▸ What you will do:
In the entries that follow, copy exactly each line from the first through the line with "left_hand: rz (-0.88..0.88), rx".

Collection entries

________

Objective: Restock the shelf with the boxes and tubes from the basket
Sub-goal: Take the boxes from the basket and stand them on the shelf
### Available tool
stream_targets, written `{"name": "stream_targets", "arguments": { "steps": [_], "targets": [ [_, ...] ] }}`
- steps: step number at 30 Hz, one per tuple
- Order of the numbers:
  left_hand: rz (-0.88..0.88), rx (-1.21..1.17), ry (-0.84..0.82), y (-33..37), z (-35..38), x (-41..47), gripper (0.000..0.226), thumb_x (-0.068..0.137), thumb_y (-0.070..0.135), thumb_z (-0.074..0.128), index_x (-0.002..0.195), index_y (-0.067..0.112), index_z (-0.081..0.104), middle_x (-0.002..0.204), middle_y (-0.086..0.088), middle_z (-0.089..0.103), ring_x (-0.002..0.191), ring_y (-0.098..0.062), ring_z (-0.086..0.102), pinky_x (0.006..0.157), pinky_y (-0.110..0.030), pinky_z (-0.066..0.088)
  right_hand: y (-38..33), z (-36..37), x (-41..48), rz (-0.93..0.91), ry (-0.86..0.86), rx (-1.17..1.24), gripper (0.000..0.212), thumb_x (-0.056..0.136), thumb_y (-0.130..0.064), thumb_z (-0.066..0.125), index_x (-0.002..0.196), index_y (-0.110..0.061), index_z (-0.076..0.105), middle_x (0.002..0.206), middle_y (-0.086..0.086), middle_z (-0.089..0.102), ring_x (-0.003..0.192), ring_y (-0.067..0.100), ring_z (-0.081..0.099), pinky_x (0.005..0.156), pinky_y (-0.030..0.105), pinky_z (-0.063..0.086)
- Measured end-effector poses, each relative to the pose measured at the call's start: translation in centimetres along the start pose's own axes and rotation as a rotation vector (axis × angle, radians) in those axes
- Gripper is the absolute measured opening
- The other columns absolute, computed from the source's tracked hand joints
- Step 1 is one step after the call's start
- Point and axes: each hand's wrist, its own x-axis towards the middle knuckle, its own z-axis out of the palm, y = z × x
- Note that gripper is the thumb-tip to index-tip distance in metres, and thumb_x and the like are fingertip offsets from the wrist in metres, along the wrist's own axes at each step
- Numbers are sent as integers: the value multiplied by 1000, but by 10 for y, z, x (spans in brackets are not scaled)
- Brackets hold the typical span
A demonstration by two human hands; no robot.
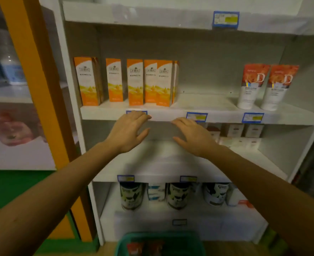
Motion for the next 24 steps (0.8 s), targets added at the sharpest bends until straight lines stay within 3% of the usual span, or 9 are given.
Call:
{"name": "stream_targets", "arguments": {
  "steps": [9,15,21,24],
  "targets": [
    [-52,-100,-256,17,121,-90,65,82,50,21,118,12,58,115,-9,64,104,-29,58,86,-38,45,15,149,-82,151,-312,173,52,95,-32,44,143,-19,29,151,2,30,137,24,30,108,36,31],
    [-129,-227,-404,24,210,-154,62,81,52,22,111,11,59,107,-13,66,98,-30,59,79,-35,46,23,255,-140,233,-466,261,50,93,-29,49,140,-15,38,148,6,37,132,26,38,106,35,34],
    [-253,-313,-606,36,290,-223,40,91,32,45,127,15,52,128,-7,58,116,-26,54,92,-32,44,18,340,-195,300,-705,182,50,95,-35,44,141,-18,33,149,4,35,135,22,34,109,34,31],
    [-335,-344,-663,40,318,-256,36,88,33,44,115,14,57,119,-9,61,107,-29,59,85,-34,48,13,375,-219,325,-857,177,53,94,-36,44,141,-15,30,149,6,32,136,24,31,109,35,31]
  ]
}}
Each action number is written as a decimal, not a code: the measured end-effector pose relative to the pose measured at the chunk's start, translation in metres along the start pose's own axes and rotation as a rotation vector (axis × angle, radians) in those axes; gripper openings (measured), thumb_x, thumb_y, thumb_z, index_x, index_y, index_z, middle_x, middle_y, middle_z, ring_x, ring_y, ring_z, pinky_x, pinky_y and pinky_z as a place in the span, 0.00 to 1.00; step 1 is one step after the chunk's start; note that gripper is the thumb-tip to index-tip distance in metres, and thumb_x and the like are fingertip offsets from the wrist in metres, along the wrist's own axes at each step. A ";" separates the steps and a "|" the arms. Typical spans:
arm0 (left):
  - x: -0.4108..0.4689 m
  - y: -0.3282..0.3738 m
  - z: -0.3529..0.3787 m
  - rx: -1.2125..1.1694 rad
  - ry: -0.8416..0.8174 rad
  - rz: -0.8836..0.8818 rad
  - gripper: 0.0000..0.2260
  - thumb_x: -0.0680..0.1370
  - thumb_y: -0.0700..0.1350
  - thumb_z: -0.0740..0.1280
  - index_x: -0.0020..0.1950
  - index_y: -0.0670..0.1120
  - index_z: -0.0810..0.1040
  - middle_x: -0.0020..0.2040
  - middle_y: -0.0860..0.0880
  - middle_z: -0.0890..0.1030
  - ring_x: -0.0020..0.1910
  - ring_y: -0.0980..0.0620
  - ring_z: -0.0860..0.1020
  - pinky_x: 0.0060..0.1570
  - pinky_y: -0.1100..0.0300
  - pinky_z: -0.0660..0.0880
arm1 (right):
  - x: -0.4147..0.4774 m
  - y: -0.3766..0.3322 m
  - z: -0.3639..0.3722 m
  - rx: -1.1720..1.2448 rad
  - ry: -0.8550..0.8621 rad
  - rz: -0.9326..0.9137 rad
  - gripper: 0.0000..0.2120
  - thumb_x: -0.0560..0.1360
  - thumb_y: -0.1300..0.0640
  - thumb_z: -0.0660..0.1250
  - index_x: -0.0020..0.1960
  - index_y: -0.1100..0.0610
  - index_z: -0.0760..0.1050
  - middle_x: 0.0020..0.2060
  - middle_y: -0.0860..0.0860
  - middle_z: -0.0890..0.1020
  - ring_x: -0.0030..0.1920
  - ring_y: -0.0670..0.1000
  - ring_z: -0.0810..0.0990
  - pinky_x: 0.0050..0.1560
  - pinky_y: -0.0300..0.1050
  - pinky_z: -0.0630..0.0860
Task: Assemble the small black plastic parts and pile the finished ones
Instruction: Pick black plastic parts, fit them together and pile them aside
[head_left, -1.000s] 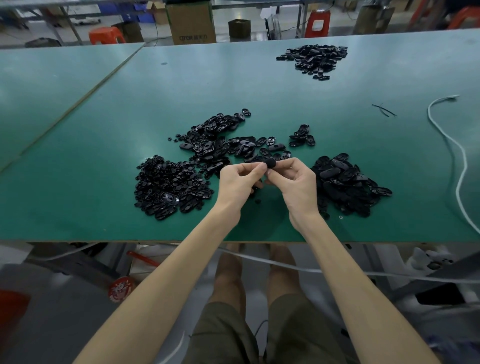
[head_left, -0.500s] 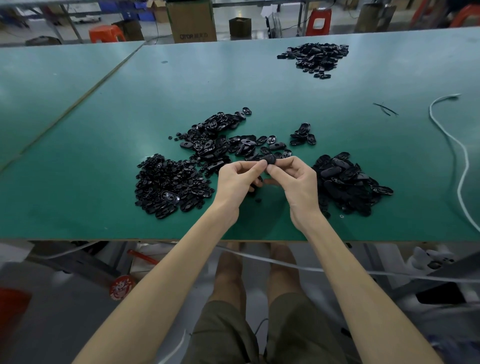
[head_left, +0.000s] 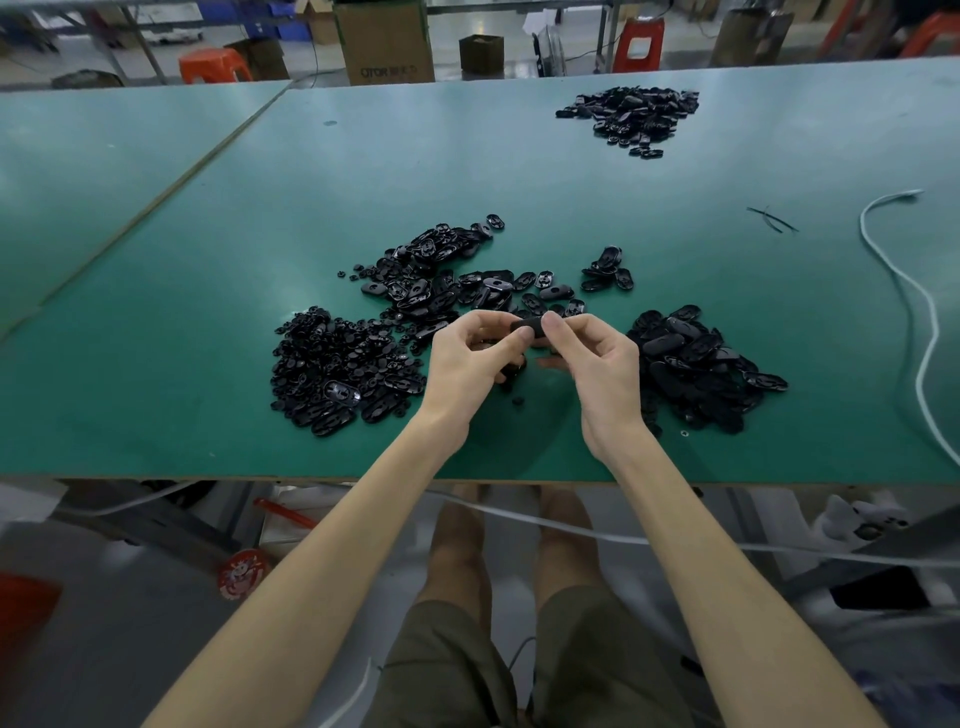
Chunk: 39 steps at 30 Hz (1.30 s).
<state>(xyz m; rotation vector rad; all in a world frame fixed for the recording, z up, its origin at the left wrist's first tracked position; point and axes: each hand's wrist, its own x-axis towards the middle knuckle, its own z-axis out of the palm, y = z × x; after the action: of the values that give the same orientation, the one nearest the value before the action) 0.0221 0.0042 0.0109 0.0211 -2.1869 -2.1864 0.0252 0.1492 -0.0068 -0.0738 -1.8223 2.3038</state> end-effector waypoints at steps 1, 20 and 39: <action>0.000 0.001 -0.001 -0.006 0.002 0.015 0.07 0.76 0.42 0.77 0.52 0.44 0.83 0.41 0.51 0.86 0.39 0.54 0.83 0.37 0.65 0.76 | 0.000 0.001 0.000 -0.019 -0.002 -0.007 0.08 0.78 0.55 0.75 0.47 0.61 0.85 0.44 0.58 0.87 0.47 0.53 0.84 0.54 0.52 0.82; 0.008 0.003 -0.010 -0.040 -0.016 0.112 0.04 0.78 0.41 0.74 0.53 0.46 0.84 0.40 0.52 0.86 0.35 0.58 0.80 0.38 0.67 0.75 | 0.002 0.006 0.001 -0.238 -0.167 -0.084 0.04 0.78 0.54 0.74 0.46 0.51 0.88 0.42 0.48 0.88 0.47 0.47 0.86 0.53 0.43 0.80; 0.013 0.004 -0.014 0.211 -0.156 0.177 0.09 0.80 0.33 0.70 0.58 0.40 0.84 0.46 0.43 0.87 0.42 0.49 0.85 0.48 0.55 0.82 | 0.002 0.005 0.000 -0.150 -0.080 -0.060 0.03 0.79 0.58 0.73 0.47 0.56 0.83 0.36 0.50 0.87 0.39 0.45 0.83 0.39 0.37 0.76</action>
<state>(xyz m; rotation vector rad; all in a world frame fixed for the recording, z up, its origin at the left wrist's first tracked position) 0.0101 -0.0107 0.0148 -0.3320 -2.3880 -1.9168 0.0226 0.1484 -0.0118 0.0507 -2.0060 2.1563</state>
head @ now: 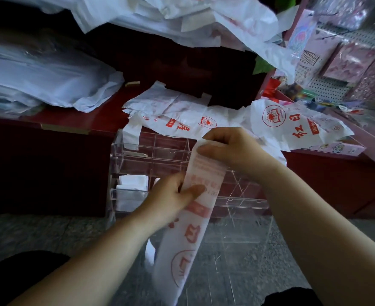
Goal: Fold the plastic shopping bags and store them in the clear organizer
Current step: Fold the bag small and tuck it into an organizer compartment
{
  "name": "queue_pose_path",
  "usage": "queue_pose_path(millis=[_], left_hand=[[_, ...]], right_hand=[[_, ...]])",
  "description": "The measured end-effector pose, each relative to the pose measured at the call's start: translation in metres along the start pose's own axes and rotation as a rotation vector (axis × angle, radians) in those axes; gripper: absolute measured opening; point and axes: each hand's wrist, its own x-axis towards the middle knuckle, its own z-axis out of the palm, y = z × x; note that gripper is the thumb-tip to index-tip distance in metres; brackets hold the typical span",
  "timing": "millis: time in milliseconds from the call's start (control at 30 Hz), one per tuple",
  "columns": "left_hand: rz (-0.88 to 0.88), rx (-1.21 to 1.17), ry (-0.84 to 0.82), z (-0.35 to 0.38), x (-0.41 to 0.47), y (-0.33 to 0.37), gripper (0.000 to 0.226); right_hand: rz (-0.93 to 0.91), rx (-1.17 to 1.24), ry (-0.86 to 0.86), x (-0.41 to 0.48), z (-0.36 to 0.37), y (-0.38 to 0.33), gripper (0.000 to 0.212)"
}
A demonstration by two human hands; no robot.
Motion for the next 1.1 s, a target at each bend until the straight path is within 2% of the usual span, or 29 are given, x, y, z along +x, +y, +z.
queue_pose_path(millis=[200,300,500,633,800,967,1100], left_hand=[[-0.168,-0.274,-0.105,-0.002,0.000,-0.008,0.015],[-0.224,-0.271,-0.082,0.000,0.001,-0.013,0.002],[-0.267,-0.306,-0.109,0.009,-0.002,-0.017,0.009],[-0.253,-0.147,-0.075,0.005,0.001,-0.025,0.015],[-0.275,0.129,-0.110,-0.005,0.005,-0.039,0.021],[-0.309,0.289,-0.204,-0.013,0.003,-0.044,0.027],[-0.324,0.397,-0.236,-0.017,0.003,-0.049,0.029]], right_hand=[[0.035,-0.023,0.023,0.012,0.009,0.005,0.018],[0.048,0.018,0.110,0.017,0.007,0.010,0.017],[0.123,0.193,0.307,0.021,-0.008,0.023,0.021],[0.182,0.234,0.413,0.020,-0.023,0.042,0.011],[0.251,0.293,0.540,0.013,-0.037,0.065,0.012],[0.281,0.279,0.595,0.009,-0.048,0.081,0.011],[0.297,0.404,0.568,0.008,-0.049,0.084,0.014]])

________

▸ Exercise solution:
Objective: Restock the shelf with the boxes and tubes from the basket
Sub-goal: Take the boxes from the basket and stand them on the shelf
### Available tool
stream_targets, written `{"name": "stream_targets", "arguments": { "steps": [_], "targets": [ [_, ...] ] }}`
- steps: step number at 30 Hz, one per tuple
- Order of the numbers:
  left_hand: rz (-0.88..0.88), rx (-1.21..1.17), ry (-0.84..0.82), y (-33..37), z (-35..38), x (-41..47), gripper (0.000..0.226), thumb_x (-0.068..0.137), thumb_y (-0.070..0.135), thumb_z (-0.074..0.128), index_x (-0.002..0.195), index_y (-0.067..0.112), index_z (-0.081..0.104), middle_x (-0.002..0.204), middle_y (-0.086..0.088), middle_z (-0.089..0.103), ring_x (-0.002..0.191), ring_y (-0.098..0.062), ring_z (-0.086..0.102), pinky_x (0.006..0.157), pinky_y (-0.110..0.030), pinky_z (-0.066..0.088)

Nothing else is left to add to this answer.